Suppose 99% of payments are genuine and 1% are fraud. A lazy model that simply predicts “genuine” every single time scores 99% accuracy — and catches zero fraud. High accuracy, completely useless. This is the single biggest reason accuracy alone is a bad metric.
A worked example: the lazy 99% model
Let us make a fake dataset with 990 genuine and 10 fraud rows, then check what “always predict genuine” scores.
# 990 genuine (0) and 10 fraud (1)
y_true = [0] * 990 + [1] * 10
y_lazy = [0] * 1000 # predict "genuine" for everyone
from sklearn.metrics import accuracy_score, recall_score
print('Accuracy:', round(accuracy_score(y_true, y_lazy), 3))
print('Recall on fraud:', recall_score(y_true, y_lazy))Note: Output: Accuracy: 0.99 Recall on fraud: 0.0 The lazy model looks brilliant on accuracy (0.99) yet its recall on fraud is 0 — it caught none of the 10 fraud cases. On imbalanced data, recall on the rare class tells the real story; accuracy hides the failure.
Fix 1 — tell the model the rare class matters
The easiest fix needs no new data: set class_weight='balanced'. This tells the model that mistakes on the rare class hurt more, so it stops ignoring it. Most scikit-learn classifiers support it.
from sklearn.linear_model import LogisticRegression
from sklearn.datasets import make_classification
from sklearn.model_selection import train_test_split
from sklearn.metrics import recall_score
# build an imbalanced dataset: ~5% positive
X, y = make_classification(n_samples=2000, weights=[0.95, 0.05],
random_state=0)
Xtr, Xte, ytr, yte = train_test_split(X, y, test_size=0.3, random_state=0)
plain = LogisticRegression(max_iter=500).fit(Xtr, ytr)
weighted = LogisticRegression(max_iter=500,
class_weight='balanced').fit(Xtr, ytr)
print('Recall, plain :', round(recall_score(yte, plain.predict(Xte)), 2))
print('Recall, balanced:', round(recall_score(yte, weighted.predict(Xte)), 2))Note: Output:
Recall, plain : 0.45
Recall, balanced: 0.83
The plain model caught under half the rare cases. Just adding class_weight='balanced' nearly doubled recall — it now catches most of them. (Catching more rare cases usually costs a few false alarms, a trade you tune to the problem.)
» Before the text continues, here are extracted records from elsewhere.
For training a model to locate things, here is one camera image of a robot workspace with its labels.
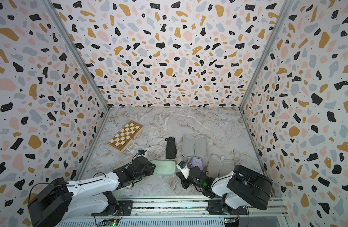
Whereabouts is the grey open sleeve right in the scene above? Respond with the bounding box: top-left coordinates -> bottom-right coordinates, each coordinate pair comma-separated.
206,155 -> 235,178

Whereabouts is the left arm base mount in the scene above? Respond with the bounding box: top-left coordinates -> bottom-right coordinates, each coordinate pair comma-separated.
95,200 -> 133,217

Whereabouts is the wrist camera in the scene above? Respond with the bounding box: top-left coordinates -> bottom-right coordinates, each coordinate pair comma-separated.
137,149 -> 146,157
176,161 -> 190,179

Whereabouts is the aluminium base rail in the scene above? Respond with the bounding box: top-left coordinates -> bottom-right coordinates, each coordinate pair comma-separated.
58,196 -> 292,227

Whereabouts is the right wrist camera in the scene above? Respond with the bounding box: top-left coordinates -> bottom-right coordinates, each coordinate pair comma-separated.
176,161 -> 190,179

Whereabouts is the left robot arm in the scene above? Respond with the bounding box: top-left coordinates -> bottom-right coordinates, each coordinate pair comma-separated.
27,156 -> 156,227

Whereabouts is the lilac folded umbrella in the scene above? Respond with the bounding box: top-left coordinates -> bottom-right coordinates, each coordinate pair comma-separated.
190,157 -> 204,172

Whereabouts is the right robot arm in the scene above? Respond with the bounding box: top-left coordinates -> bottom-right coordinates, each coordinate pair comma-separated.
176,161 -> 273,211

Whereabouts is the wooden chessboard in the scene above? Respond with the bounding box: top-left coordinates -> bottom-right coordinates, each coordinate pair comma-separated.
108,121 -> 144,153

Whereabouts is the mint green zippered sleeve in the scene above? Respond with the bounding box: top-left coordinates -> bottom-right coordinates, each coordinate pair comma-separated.
150,160 -> 177,176

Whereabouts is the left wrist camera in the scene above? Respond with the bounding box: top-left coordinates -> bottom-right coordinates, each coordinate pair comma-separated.
137,149 -> 146,157

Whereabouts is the black folded umbrella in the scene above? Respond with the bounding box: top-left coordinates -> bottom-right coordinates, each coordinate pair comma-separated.
165,137 -> 177,160

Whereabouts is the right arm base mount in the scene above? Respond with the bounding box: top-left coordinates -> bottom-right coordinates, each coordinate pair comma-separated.
207,199 -> 248,215

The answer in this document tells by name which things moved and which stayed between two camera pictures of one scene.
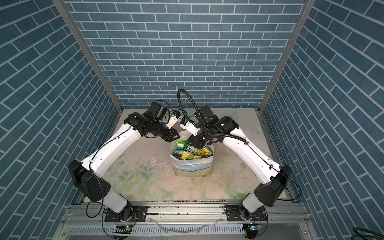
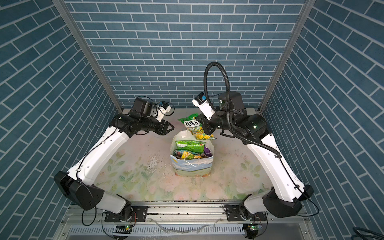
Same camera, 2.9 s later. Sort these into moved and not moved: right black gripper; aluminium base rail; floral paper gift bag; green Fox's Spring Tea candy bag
Moved: right black gripper; green Fox's Spring Tea candy bag
Not moved: floral paper gift bag; aluminium base rail
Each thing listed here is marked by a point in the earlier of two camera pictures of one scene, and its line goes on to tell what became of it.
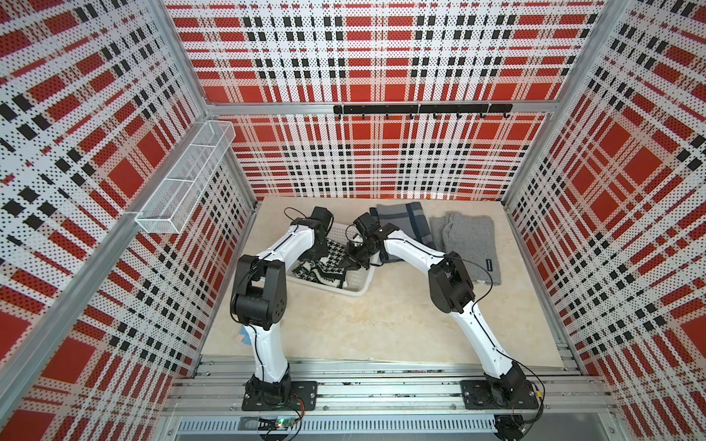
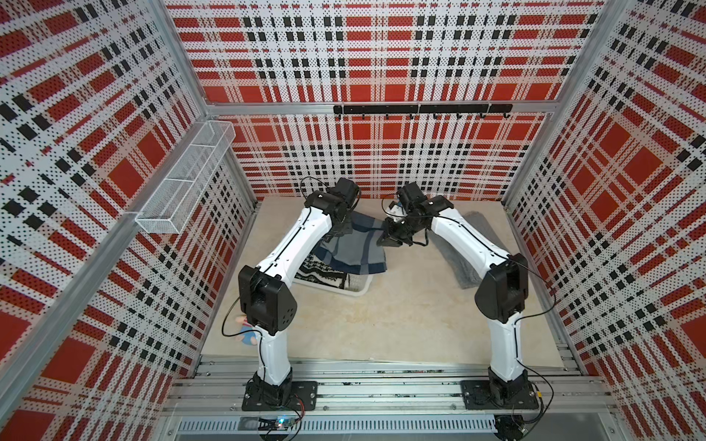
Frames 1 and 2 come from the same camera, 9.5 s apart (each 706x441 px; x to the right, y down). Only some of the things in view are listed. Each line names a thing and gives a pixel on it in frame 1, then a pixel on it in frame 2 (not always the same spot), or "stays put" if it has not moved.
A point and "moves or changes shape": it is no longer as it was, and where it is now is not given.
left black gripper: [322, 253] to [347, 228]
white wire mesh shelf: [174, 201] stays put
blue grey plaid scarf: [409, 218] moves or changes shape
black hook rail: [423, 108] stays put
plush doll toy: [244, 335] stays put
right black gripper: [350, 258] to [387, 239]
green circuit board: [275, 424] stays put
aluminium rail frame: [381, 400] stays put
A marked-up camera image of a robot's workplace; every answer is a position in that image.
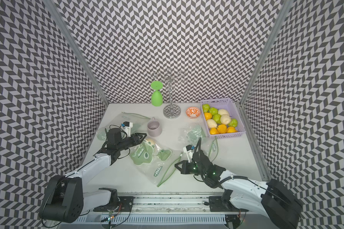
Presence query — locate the zip bag with orange fruit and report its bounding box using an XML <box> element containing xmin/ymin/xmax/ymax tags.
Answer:
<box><xmin>178</xmin><ymin>124</ymin><xmax>219</xmax><ymax>162</ymax></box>

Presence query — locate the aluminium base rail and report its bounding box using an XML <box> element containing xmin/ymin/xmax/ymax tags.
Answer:
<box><xmin>44</xmin><ymin>192</ymin><xmax>300</xmax><ymax>229</ymax></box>

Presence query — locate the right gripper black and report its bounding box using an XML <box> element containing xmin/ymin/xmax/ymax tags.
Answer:
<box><xmin>174</xmin><ymin>160</ymin><xmax>206</xmax><ymax>176</ymax></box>

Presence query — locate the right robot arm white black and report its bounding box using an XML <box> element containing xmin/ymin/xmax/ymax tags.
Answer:
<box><xmin>174</xmin><ymin>139</ymin><xmax>303</xmax><ymax>229</ymax></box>

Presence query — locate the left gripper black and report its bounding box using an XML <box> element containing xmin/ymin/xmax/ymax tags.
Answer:
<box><xmin>117</xmin><ymin>132</ymin><xmax>147</xmax><ymax>151</ymax></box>

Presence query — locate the purple plastic basket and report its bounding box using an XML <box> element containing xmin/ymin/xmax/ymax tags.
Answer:
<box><xmin>200</xmin><ymin>98</ymin><xmax>246</xmax><ymax>138</ymax></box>

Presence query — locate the yellow pear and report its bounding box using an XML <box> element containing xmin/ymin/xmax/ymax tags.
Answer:
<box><xmin>204</xmin><ymin>112</ymin><xmax>213</xmax><ymax>120</ymax></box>
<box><xmin>217</xmin><ymin>124</ymin><xmax>228</xmax><ymax>134</ymax></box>
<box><xmin>226</xmin><ymin>127</ymin><xmax>237</xmax><ymax>134</ymax></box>
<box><xmin>209</xmin><ymin>128</ymin><xmax>219</xmax><ymax>135</ymax></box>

Fix 2 — rebalance the data itself
Instead of reweighting, you can change the mix of rows:
| Technique | What it does | Watch out for |
|---|---|---|
| Oversampling | Duplicate / synthesise more of the rare class | Can overfit to the copies |
| Undersampling | Drop some of the common class | Throws away real data |
| SMOTE | Create new synthetic rare examples between real ones | Needs the imbalanced-learn library |
SMOTE (Synthetic Minority Over-sampling Technique) is the best-known method: rather than copying rare rows, it invents plausible new ones sitting between existing rare points, so the model sees more variety. It lives in the separate imbalanced-learn package (pip install imbalanced-learn), used like this:
# requires: pip install imbalanced-learn
from imblearn.over_sampling import SMOTE
from collections import Counter
print('Before SMOTE:', Counter(ytr))
Xbal, ybal = SMOTE(random_state=0).fit_resample(Xtr, ytr)
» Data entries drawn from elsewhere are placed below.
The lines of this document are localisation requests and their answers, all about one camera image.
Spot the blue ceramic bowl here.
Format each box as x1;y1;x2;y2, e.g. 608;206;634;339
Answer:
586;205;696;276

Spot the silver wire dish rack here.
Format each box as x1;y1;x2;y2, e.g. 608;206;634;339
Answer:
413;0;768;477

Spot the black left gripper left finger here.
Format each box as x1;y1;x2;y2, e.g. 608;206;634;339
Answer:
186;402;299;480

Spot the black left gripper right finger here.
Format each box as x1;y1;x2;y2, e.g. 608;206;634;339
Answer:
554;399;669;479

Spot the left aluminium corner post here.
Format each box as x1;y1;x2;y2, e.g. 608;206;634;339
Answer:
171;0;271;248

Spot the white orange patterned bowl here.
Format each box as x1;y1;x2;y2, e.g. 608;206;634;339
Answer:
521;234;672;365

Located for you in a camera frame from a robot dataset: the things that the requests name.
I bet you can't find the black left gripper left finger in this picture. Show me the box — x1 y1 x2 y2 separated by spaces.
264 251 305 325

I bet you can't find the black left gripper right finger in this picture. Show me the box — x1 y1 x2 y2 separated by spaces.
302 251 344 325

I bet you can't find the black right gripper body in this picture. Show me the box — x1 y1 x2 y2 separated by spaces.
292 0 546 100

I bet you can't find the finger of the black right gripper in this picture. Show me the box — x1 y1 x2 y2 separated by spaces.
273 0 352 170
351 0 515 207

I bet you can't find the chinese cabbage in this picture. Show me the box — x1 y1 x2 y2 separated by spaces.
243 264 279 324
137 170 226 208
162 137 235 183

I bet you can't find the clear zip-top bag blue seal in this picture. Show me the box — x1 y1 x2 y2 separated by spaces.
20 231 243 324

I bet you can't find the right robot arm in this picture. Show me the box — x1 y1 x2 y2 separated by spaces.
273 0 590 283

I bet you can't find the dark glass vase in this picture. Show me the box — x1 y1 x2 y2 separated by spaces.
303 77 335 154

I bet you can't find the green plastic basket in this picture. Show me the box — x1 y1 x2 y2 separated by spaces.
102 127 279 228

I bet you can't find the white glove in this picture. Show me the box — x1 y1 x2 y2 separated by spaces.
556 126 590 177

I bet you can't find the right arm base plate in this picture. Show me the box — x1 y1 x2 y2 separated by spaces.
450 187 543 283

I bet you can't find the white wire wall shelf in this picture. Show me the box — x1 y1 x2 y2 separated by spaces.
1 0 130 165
print('After SMOTE :', Counter(ybal))Note: Output: Before SMOTE: Counter({0: 1330, 1: 70}) After SMOTE : Counter({0: 1330, 1: 1330}) SMOTE manufactured new synthetic positives until both classes matched (1330 each). The model now trains on a balanced set and learns the rare class properly.
Watch out: Resample the training set only, never the test set. The test set must keep the real-world imbalance, or your score will not reflect reality. Inside a pipeline, use imblearn’s pipeline so resampling happens per fold and only on training rows.
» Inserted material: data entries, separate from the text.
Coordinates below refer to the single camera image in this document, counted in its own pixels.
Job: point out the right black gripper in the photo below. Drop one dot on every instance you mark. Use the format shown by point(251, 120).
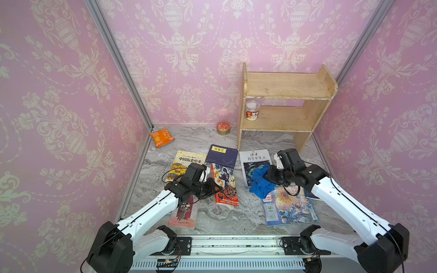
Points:
point(270, 174)

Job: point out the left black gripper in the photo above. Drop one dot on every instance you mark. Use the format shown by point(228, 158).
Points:
point(211, 187)

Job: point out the navy Guiguzi book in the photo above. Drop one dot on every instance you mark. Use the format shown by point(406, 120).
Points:
point(311, 196)

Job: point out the red manga comic book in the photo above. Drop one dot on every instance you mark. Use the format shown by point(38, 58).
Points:
point(224, 177)

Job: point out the colourful sunflower magazine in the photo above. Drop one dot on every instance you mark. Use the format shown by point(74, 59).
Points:
point(286, 206)

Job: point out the blue cloth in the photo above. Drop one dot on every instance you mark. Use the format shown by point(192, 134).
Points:
point(260, 186)

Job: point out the white science magazine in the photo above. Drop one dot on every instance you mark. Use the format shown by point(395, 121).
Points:
point(251, 161)

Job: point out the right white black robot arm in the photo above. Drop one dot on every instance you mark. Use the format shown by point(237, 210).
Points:
point(377, 245)

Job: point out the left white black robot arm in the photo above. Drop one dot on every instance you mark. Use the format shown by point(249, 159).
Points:
point(117, 247)

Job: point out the yellow history picture book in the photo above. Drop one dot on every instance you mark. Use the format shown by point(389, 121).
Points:
point(181, 162)

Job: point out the Hamlet purple red book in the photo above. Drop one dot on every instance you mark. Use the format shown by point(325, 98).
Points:
point(185, 216)

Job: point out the dark blue book yellow label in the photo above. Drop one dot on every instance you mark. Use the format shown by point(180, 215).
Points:
point(223, 156)

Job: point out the orange snack bag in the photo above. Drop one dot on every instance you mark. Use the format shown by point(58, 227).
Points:
point(162, 137)

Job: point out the wooden two-tier shelf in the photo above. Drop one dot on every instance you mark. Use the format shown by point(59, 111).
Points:
point(290, 102)

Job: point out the white red cup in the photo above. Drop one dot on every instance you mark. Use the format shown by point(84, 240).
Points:
point(252, 108)

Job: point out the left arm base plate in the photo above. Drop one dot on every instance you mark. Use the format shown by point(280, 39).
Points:
point(181, 245)

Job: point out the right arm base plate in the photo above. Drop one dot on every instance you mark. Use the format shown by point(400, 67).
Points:
point(300, 246)

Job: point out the aluminium front rail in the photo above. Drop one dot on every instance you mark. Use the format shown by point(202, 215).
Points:
point(235, 251)

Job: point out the right aluminium corner post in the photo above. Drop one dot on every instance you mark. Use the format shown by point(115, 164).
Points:
point(351, 28)

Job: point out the aluminium corner post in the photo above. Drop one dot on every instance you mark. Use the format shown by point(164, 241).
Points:
point(351, 28)
point(110, 41)

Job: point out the left aluminium corner post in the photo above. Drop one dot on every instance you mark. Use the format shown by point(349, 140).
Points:
point(110, 41)

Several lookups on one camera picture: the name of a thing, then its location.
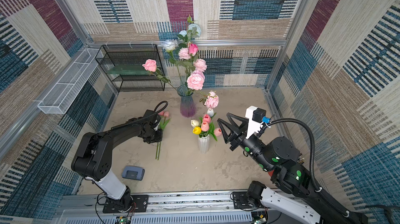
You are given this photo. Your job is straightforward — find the red cup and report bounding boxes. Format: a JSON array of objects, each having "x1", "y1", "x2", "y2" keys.
[{"x1": 268, "y1": 169, "x2": 275, "y2": 177}]

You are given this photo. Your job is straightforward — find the grey blue small case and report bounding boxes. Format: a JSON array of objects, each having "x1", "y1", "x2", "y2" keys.
[{"x1": 122, "y1": 166, "x2": 145, "y2": 181}]

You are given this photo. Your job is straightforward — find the white tulip bud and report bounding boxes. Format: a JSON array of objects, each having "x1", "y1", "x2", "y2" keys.
[{"x1": 207, "y1": 108, "x2": 215, "y2": 117}]

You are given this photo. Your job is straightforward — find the green mat on shelf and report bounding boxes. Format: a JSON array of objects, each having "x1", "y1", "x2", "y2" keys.
[{"x1": 106, "y1": 65, "x2": 148, "y2": 76}]

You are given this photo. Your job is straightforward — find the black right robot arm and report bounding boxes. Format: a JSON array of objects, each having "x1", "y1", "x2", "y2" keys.
[{"x1": 217, "y1": 106, "x2": 368, "y2": 224}]

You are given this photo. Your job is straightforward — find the white ribbed vase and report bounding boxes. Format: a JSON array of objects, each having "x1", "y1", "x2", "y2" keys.
[{"x1": 199, "y1": 135, "x2": 210, "y2": 154}]

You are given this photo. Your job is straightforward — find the pink rose bouquet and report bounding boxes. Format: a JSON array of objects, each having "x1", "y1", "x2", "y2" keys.
[{"x1": 142, "y1": 15, "x2": 219, "y2": 109}]

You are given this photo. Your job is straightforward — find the purple glass vase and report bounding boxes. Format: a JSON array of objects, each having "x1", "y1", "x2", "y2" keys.
[{"x1": 177, "y1": 85, "x2": 196, "y2": 118}]

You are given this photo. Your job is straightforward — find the yellow tulip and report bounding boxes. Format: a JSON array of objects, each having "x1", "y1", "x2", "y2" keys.
[{"x1": 193, "y1": 126, "x2": 202, "y2": 135}]

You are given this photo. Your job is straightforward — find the black wire shelf rack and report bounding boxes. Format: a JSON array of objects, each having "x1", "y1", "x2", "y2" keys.
[{"x1": 95, "y1": 44, "x2": 166, "y2": 92}]

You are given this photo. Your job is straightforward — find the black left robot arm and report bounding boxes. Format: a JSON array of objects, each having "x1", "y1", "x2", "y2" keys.
[{"x1": 71, "y1": 101, "x2": 168, "y2": 214}]

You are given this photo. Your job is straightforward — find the white wire mesh basket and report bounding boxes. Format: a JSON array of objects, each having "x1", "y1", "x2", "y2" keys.
[{"x1": 37, "y1": 48, "x2": 99, "y2": 115}]

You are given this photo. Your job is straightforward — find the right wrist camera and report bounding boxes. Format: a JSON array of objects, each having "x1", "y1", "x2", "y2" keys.
[{"x1": 245, "y1": 106, "x2": 271, "y2": 139}]

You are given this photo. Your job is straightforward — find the pink tulip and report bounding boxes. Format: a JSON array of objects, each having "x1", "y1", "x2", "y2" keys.
[
  {"x1": 203, "y1": 114, "x2": 211, "y2": 124},
  {"x1": 201, "y1": 122, "x2": 209, "y2": 132},
  {"x1": 157, "y1": 111, "x2": 171, "y2": 161},
  {"x1": 155, "y1": 111, "x2": 165, "y2": 160}
]

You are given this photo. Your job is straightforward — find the cream white tulip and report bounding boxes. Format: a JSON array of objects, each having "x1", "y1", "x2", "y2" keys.
[{"x1": 191, "y1": 119, "x2": 200, "y2": 128}]

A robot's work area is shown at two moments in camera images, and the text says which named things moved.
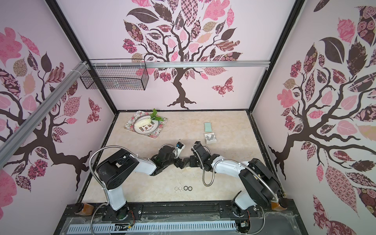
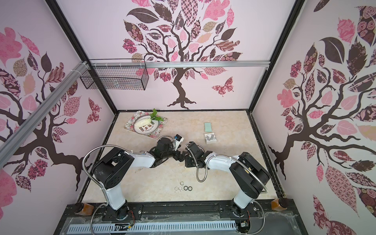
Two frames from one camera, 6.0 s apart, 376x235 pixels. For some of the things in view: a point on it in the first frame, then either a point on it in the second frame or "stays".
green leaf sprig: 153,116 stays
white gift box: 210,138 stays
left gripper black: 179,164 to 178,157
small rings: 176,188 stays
Tip: On any imbalanced problem, stop reporting accuracy. Report recall (did we catch the rare cases?), precision (when we flagged it, were we right?), the F1-score and the confusion matrix — the metrics from the Classification Depth lesson.
Q. On a dataset that is 99% one class, why is accuracy a misleading metric?
✍️ Practice
- On the imbalanced
make_classificationdata, print the confusion matrix for the plain vs balanced models and compare the bottom-right cell (caught fraud). - Explain in one sentence why you must apply SMOTE to the training set but never the test set.
🏠 Homework
- Name a real imbalanced problem from your own life or work, say which class is rare, and write which metric (not accuracy) you would report and one technique you would use to handle the imbalance.